**What you will do:**
Every line below should be copied out exactly.

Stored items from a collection
________________

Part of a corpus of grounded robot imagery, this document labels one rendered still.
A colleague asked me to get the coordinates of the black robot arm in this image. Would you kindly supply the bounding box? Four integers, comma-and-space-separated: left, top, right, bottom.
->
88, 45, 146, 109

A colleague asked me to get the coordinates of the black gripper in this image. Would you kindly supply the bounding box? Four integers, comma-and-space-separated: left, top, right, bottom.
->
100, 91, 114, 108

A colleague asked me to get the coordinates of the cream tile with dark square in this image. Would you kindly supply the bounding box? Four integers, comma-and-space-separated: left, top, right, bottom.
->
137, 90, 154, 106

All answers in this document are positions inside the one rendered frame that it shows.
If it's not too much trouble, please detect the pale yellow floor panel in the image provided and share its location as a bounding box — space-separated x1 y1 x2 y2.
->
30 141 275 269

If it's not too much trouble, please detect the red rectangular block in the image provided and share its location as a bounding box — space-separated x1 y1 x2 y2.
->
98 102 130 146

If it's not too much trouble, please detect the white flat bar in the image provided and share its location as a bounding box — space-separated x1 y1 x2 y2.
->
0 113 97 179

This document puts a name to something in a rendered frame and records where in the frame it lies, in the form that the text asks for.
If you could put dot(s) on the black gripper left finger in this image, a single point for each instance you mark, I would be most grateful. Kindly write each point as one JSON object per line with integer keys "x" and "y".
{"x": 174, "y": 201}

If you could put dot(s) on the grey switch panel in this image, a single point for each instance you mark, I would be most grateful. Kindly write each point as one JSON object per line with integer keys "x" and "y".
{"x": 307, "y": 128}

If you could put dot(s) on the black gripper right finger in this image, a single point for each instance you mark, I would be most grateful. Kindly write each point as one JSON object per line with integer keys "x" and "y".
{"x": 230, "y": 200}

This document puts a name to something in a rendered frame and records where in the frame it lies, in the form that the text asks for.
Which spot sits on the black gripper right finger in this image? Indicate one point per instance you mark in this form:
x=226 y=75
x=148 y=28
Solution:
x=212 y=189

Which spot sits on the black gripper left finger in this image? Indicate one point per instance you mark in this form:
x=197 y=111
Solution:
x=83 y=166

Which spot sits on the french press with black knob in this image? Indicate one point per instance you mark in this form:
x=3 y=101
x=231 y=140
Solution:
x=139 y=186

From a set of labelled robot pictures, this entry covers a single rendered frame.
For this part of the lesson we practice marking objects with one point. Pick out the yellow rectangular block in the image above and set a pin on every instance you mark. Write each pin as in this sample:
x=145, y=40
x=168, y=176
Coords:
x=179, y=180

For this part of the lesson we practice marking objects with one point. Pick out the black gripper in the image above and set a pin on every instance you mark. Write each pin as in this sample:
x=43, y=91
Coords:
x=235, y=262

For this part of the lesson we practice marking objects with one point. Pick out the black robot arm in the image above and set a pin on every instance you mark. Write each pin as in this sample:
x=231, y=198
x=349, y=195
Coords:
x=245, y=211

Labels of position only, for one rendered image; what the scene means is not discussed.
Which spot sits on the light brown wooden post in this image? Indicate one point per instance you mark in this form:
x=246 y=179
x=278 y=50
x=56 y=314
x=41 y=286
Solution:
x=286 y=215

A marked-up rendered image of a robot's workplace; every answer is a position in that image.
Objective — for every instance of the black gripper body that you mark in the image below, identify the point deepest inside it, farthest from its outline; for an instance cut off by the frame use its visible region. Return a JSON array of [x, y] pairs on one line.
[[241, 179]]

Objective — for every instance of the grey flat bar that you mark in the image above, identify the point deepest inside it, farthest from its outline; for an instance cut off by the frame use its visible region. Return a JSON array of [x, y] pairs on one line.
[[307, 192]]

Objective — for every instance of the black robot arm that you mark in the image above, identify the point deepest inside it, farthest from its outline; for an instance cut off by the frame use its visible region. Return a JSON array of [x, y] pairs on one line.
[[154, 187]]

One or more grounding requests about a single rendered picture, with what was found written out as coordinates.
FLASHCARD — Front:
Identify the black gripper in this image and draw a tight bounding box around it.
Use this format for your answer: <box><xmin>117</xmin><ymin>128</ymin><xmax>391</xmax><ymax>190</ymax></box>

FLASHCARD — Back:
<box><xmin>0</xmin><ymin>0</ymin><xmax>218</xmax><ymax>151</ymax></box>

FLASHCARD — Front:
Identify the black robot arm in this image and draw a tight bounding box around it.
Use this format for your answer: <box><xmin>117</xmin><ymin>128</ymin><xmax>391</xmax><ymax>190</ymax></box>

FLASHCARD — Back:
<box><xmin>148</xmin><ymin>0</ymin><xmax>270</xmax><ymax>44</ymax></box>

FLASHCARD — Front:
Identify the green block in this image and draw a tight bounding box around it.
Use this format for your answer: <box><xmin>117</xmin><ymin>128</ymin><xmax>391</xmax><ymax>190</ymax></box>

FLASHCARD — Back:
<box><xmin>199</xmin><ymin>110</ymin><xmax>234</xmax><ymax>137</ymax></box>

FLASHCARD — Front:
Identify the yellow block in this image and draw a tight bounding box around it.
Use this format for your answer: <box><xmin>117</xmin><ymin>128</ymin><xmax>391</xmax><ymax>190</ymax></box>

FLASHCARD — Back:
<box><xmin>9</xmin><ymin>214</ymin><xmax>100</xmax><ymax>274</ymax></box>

________________

**Output of the exercise:**
Part of a corpus of grounded robot imagery, this document labels one rendered still.
A colleague asked me to get the coordinates of the black robot arm in this image. Would you kindly supply the bounding box? Four integers, comma-and-space-separated: left, top, right, bottom.
->
88, 45, 146, 109

A colleague asked me to get the coordinates of the black gripper in this image. Would you kindly supply the bounding box? Four integers, comma-and-space-separated: left, top, right, bottom.
->
100, 91, 114, 108

A colleague asked me to get the coordinates of the cream tile with dark square in this image. Would you kindly supply the bounding box? Four integers, comma-and-space-separated: left, top, right, bottom.
->
137, 90, 154, 106

All answers in this document are positions inside the one rendered frame that it shows.
If it's not too much trouble, please detect the pale yellow floor panel in the image provided and share its location as a bounding box — space-separated x1 y1 x2 y2.
->
30 141 275 269

If it's not too much trouble, please detect the red rectangular block in the image provided and share its location as a bounding box — space-separated x1 y1 x2 y2.
->
98 102 130 146

If it's not too much trouble, please detect the white flat bar in the image provided and share its location as a bounding box — space-separated x1 y1 x2 y2.
->
0 113 97 179

This document puts a name to something in a rendered frame and records where in the frame it lies, in the form that the text asks for.
If you could put dot(s) on the black gripper left finger in this image, a single point for each instance you mark, I would be most grateful. Kindly write each point as one JSON object per line with integer keys "x" and "y".
{"x": 174, "y": 201}

If you could put dot(s) on the grey switch panel in this image, a single point for each instance you mark, I would be most grateful. Kindly write each point as one JSON object per line with integer keys "x" and "y".
{"x": 307, "y": 128}

If you could put dot(s) on the black gripper right finger in this image, a single point for each instance you mark, I would be most grateful. Kindly write each point as one JSON object per line with integer keys "x" and "y".
{"x": 230, "y": 200}

This document puts a name to something in a rendered frame and records where in the frame it lies, in the form that the text asks for.
Which spot sits on the black gripper right finger in this image? Indicate one point per instance you mark in this form:
x=226 y=75
x=148 y=28
Solution:
x=212 y=189

Which spot sits on the black gripper left finger in this image? Indicate one point per instance you mark in this form:
x=197 y=111
Solution:
x=83 y=166

Which spot sits on the french press with black knob in this image? Indicate one point per instance you mark in this form:
x=3 y=101
x=231 y=140
Solution:
x=139 y=186

From a set of labelled robot pictures, this entry covers a single rendered frame.
For this part of the lesson we practice marking objects with one point. Pick out the yellow rectangular block in the image above and set a pin on every instance you mark. Write each pin as in this sample:
x=145, y=40
x=168, y=176
Coords:
x=179, y=180

For this part of the lesson we practice marking objects with one point. Pick out the black gripper in the image above and set a pin on every instance you mark. Write each pin as in this sample:
x=43, y=91
Coords:
x=235, y=262

For this part of the lesson we practice marking objects with one point. Pick out the black robot arm in the image above and set a pin on every instance you mark. Write each pin as in this sample:
x=231, y=198
x=349, y=195
Coords:
x=245, y=211

Labels of position only, for one rendered image; what the scene means is not discussed.
Which spot sits on the light brown wooden post in this image? Indicate one point per instance you mark in this form:
x=246 y=179
x=278 y=50
x=56 y=314
x=41 y=286
Solution:
x=286 y=215

A marked-up rendered image of a robot's workplace; every answer is a position in that image.
Objective — for every instance of the black gripper body that you mark in the image below, identify the point deepest inside it, farthest from its outline; for an instance cut off by the frame use its visible region. Return a JSON array of [x, y] pairs on one line.
[[241, 179]]

Objective — for every instance of the grey flat bar that you mark in the image above, identify the point deepest inside it, farthest from its outline; for an instance cut off by the frame use its visible region. Return a JSON array of [x, y] pairs on one line.
[[307, 192]]

Objective — for every instance of the black robot arm that you mark in the image above, identify the point deepest inside it, farthest from its outline; for an instance cut off by the frame use its visible region. Return a JSON array of [x, y] pairs on one line.
[[154, 187]]

One or more grounding requests about a single rendered picture, with what was found written out as coordinates.
FLASHCARD — Front:
Identify the black gripper in this image and draw a tight bounding box around it.
Use this format for your answer: <box><xmin>117</xmin><ymin>128</ymin><xmax>391</xmax><ymax>190</ymax></box>

FLASHCARD — Back:
<box><xmin>0</xmin><ymin>0</ymin><xmax>218</xmax><ymax>151</ymax></box>

FLASHCARD — Front:
Identify the black robot arm in this image and draw a tight bounding box around it.
Use this format for your answer: <box><xmin>117</xmin><ymin>128</ymin><xmax>391</xmax><ymax>190</ymax></box>

FLASHCARD — Back:
<box><xmin>148</xmin><ymin>0</ymin><xmax>270</xmax><ymax>44</ymax></box>

FLASHCARD — Front:
Identify the green block in this image and draw a tight bounding box around it.
Use this format for your answer: <box><xmin>117</xmin><ymin>128</ymin><xmax>391</xmax><ymax>190</ymax></box>

FLASHCARD — Back:
<box><xmin>199</xmin><ymin>110</ymin><xmax>234</xmax><ymax>137</ymax></box>

FLASHCARD — Front:
Identify the yellow block in this image and draw a tight bounding box around it.
Use this format for your answer: <box><xmin>117</xmin><ymin>128</ymin><xmax>391</xmax><ymax>190</ymax></box>

FLASHCARD — Back:
<box><xmin>9</xmin><ymin>214</ymin><xmax>100</xmax><ymax>274</ymax></box>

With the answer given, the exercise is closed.